Start of Source data
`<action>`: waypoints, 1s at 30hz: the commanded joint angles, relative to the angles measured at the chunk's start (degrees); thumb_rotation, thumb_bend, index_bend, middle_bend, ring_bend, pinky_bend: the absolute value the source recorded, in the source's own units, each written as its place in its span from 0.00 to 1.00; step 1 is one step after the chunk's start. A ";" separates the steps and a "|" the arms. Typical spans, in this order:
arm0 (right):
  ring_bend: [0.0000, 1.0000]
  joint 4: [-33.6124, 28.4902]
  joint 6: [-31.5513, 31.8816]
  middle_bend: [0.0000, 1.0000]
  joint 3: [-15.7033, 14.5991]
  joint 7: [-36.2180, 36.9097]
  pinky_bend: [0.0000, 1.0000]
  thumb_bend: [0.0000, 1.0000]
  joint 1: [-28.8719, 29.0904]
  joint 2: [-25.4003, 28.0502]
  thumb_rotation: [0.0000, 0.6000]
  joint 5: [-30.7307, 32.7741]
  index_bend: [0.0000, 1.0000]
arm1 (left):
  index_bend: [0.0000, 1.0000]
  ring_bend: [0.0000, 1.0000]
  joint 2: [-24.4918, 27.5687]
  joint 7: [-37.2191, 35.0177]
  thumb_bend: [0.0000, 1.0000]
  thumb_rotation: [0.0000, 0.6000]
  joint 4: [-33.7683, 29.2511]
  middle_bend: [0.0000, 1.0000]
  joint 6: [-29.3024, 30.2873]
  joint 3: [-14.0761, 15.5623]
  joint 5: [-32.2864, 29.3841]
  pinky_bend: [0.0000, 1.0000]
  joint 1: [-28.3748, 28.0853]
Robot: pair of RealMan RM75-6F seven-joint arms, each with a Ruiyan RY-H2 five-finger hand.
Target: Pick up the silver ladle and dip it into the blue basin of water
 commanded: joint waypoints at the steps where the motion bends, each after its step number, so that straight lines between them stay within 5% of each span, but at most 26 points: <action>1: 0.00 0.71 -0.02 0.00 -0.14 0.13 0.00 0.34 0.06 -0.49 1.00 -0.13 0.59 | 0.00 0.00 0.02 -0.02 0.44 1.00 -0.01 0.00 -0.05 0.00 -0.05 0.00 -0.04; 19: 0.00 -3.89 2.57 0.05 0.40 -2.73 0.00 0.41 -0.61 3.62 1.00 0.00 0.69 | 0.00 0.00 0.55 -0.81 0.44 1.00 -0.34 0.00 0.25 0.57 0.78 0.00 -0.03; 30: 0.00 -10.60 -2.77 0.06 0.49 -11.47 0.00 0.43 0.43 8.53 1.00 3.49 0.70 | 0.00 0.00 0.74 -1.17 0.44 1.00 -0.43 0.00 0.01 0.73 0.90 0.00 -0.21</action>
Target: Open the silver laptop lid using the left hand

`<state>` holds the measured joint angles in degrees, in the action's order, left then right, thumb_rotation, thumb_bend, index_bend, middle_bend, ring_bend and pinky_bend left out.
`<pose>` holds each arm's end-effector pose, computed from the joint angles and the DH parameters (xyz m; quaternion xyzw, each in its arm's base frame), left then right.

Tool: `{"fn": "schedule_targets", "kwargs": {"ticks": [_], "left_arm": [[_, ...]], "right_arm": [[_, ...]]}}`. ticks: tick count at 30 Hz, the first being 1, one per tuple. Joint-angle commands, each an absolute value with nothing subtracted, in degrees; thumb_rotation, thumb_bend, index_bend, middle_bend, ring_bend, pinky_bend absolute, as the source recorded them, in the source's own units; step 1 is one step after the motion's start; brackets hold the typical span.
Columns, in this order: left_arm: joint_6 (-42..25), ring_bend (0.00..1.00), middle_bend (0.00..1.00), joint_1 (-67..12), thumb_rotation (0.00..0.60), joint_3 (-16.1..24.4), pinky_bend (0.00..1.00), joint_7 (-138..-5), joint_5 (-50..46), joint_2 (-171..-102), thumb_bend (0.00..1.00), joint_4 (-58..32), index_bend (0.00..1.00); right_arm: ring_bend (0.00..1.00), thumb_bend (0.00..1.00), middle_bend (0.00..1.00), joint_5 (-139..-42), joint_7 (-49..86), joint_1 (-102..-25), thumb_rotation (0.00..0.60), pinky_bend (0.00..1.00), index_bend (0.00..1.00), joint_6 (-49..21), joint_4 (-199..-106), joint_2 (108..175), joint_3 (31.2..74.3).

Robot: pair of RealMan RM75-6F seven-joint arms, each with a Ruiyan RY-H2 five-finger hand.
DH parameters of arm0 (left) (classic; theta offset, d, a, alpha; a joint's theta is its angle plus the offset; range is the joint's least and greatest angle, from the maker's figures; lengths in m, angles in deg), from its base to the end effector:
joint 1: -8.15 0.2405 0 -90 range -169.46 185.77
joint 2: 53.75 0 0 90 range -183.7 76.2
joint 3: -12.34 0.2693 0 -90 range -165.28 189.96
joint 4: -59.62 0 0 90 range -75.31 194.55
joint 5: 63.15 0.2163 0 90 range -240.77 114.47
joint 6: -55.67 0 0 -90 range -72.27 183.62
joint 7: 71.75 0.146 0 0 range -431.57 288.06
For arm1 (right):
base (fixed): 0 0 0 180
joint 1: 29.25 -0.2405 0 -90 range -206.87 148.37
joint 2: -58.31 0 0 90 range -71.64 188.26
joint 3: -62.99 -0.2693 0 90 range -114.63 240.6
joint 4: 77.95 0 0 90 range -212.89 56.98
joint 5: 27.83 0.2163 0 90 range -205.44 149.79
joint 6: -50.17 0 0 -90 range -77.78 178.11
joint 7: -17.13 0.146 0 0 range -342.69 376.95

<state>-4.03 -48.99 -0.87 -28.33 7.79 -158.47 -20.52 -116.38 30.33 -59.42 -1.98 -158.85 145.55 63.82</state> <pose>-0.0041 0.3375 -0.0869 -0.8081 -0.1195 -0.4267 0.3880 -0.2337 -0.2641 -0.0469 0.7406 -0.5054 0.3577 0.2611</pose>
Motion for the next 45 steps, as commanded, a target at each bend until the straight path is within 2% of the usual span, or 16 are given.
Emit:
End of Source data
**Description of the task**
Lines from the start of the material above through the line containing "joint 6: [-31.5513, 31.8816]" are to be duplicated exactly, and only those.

**Result of the exercise**
`<action>`: waypoints, 1s at 30hz: the commanded joint angles, relative to the angles measured at the chunk's start (degrees); thumb_rotation, thumb_bend, index_bend, middle_bend, ring_bend, pinky_bend: the absolute value the source recorded, in the source's own units, each written as its place in its span from 0.00 to 1.00; step 1 is one step after the chunk's start. A ";" separates the steps and a "|" the arms. Typical spans, in this order:
arm0 (right):
  ring_bend: [0.0000, 1.0000]
  joint 4: [-33.6124, 28.4902]
  joint 6: [-31.5513, 31.8816]

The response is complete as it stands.